Location: Chang Mai, Thailand
Bye bye Thailand, after over a month...I am so looking forward to discover Laos, a country I wanted to visit for years (since I read a book I liked very much 17 years ago...!) and said to be so different from Thailand. I wouldnt be surprised after my experience in Cambodia.
So...to summarise my adventures since I landed in Bangkok on June 11th, because again my trajectory has been such a mess : 5 days in Bangkok on my own, spent in shops internet writing my diary at the hotel and a nice evening with Nicole and Kenny my Malaisian friends (met in Tibet) who I'll visit in September in Kuala Lumpur. Then I decided to move on, and left Bgk for Kanchanaburi where I ran into Tucker (met also in Tibet). Trough him I met more people who I see each time that I get back to Bgk : Heather Mark and Liz. All Americans living in the same building and working in Bgk. I am looking forward for more funny time with them...
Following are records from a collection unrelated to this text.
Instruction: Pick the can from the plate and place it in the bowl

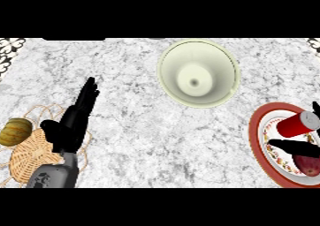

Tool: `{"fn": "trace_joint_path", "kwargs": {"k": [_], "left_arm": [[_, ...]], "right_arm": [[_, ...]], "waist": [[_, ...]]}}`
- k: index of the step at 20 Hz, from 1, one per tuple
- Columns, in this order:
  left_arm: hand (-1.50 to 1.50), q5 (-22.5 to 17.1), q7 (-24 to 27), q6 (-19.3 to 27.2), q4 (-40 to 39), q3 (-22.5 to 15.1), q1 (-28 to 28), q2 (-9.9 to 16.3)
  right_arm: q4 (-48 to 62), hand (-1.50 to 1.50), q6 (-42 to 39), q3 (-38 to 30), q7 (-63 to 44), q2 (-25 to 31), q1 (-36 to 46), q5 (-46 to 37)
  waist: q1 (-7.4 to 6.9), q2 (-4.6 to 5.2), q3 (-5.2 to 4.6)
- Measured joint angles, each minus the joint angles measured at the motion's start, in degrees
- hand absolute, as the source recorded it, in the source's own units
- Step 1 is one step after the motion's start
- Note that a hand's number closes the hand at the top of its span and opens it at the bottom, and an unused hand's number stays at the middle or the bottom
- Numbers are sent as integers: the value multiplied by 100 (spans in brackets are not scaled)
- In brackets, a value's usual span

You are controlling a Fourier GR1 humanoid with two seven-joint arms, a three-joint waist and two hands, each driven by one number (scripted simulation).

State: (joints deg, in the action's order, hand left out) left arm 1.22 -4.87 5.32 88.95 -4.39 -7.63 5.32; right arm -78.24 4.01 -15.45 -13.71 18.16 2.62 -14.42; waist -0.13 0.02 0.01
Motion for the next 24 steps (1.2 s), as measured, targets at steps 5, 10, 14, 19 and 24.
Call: {"fn": "trace_joint_path", "kwargs": {"k": [5, 10, 14, 19, 24], "left_arm": [[0, 35, 121, -49, -83, 23, 55, -87], [0, 48, 115, -73, -121, 87, -37, -98], [0, 70, -1, -127, 46, 143, -12, -71], [0, 114, 72, -188, -80, 42, -78, -119], [0, 160, 37, -232, -169, -130, -222, -229]], "right_arm": [[338, 150, -207, 174, 311, 78, 194, -160], [543, 150, -282, 437, 815, 177, 247, -522], [493, 150, -306, 500, 914, 26, 259, -550], [21, 150, 61, 1723, 291, -1018, 775, -1075], [3, 150, 889, 3364, -402, -1578, 1625, -1119]], "waist": [[-9, 0, -2], [2, -5, -10], [10, -8, -11], [-176, -9, -32], [-464, 18, -11]]}}
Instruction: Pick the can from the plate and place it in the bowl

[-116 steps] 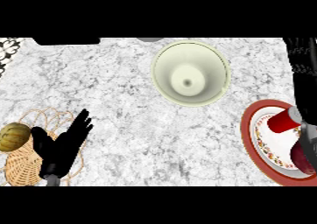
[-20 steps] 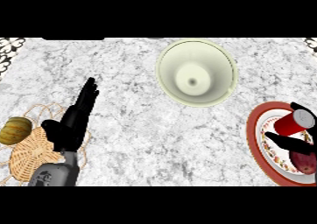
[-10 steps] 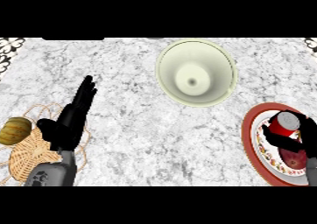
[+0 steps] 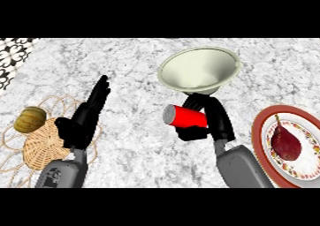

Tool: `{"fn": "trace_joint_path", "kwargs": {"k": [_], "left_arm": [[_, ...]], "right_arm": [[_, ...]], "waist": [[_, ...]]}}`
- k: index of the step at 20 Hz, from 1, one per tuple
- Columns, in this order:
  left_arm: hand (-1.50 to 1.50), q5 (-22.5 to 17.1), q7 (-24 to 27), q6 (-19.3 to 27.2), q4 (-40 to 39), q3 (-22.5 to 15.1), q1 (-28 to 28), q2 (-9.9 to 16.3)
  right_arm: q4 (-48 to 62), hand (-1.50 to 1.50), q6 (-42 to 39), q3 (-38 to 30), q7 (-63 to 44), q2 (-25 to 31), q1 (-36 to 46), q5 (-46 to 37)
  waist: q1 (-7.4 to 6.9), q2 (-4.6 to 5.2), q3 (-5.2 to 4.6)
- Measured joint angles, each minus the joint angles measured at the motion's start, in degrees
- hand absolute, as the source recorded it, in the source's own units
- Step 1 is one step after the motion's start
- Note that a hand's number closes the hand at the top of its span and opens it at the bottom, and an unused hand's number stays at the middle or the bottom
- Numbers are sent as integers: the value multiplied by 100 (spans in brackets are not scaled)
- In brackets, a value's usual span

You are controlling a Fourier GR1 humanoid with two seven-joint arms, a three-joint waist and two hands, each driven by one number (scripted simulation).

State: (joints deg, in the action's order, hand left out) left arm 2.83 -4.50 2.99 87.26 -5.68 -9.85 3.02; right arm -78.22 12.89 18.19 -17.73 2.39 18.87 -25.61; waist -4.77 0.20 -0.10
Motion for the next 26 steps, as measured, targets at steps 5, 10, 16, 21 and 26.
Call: {"fn": "trace_joint_path", "kwargs": {"k": [5, 10, 16, 21, 26], "left_arm": [[0, 24, 15, 35, -71, 0, -48, -39], [0, -14, -56, 50, -120, 111, -127, -3], [0, -21, 1, 107, -90, 194, -24, 8], [0, -14, 76, 85, -130, 196, 20, 11], [0, 6, 42, 82, -73, 196, 40, 27]], "right_arm": [[-140, 150, 1464, 1410, -546, -168, 865, 18], [-124, 150, 2507, 2321, -1692, -217, 2094, -649], [-12, 150, 2298, 2633, -3593, -201, 3730, -1468], [387, 150, 1944, 2558, -4390, -185, 4928, -1594], [908, 150, 1796, 2087, -4570, -195, 5710, -1496]], "waist": [[3, -9, 6], [130, -45, -3], [266, -78, -7], [268, -58, -5], [300, -42, -2]]}}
On 22th Rocco, met briefly in Darjeeling, arrived and 3 days later we left Bgk with Heather to Ko Chang an island at the extreme south east of Thailand, next to the Cambodian border. Rocco and I crossed it for a quick but great week in Cambodia. Back in Bgk I was again welcomed at Heather and Liz flat and really I enjoy their company so much. But time with them is precious as they work everyday. Rocco picked up a Dutch friend Martin, and a Brittish met during his stay in Nepal, Shell. The 4 of us went south to Koh Tao an island full of travellers, who came there like me to learn diving and/or get upside down at the Full Moon party. I stayed in KT 10 days, met again nice people, most of them Brittish, but also Canadian and Dutch. A few French which I do appreciate, because if travelling makes me improving my english and my accent (yes yes it happens that sometimes my origin is not spotted at once ! ! :-) speaking my own language and laughing at every single (funny !) joke is so relaxing. Back to Bgk, and then a night bus trip to Chang Mai, the second largest city in Thailand, up north next to the hills.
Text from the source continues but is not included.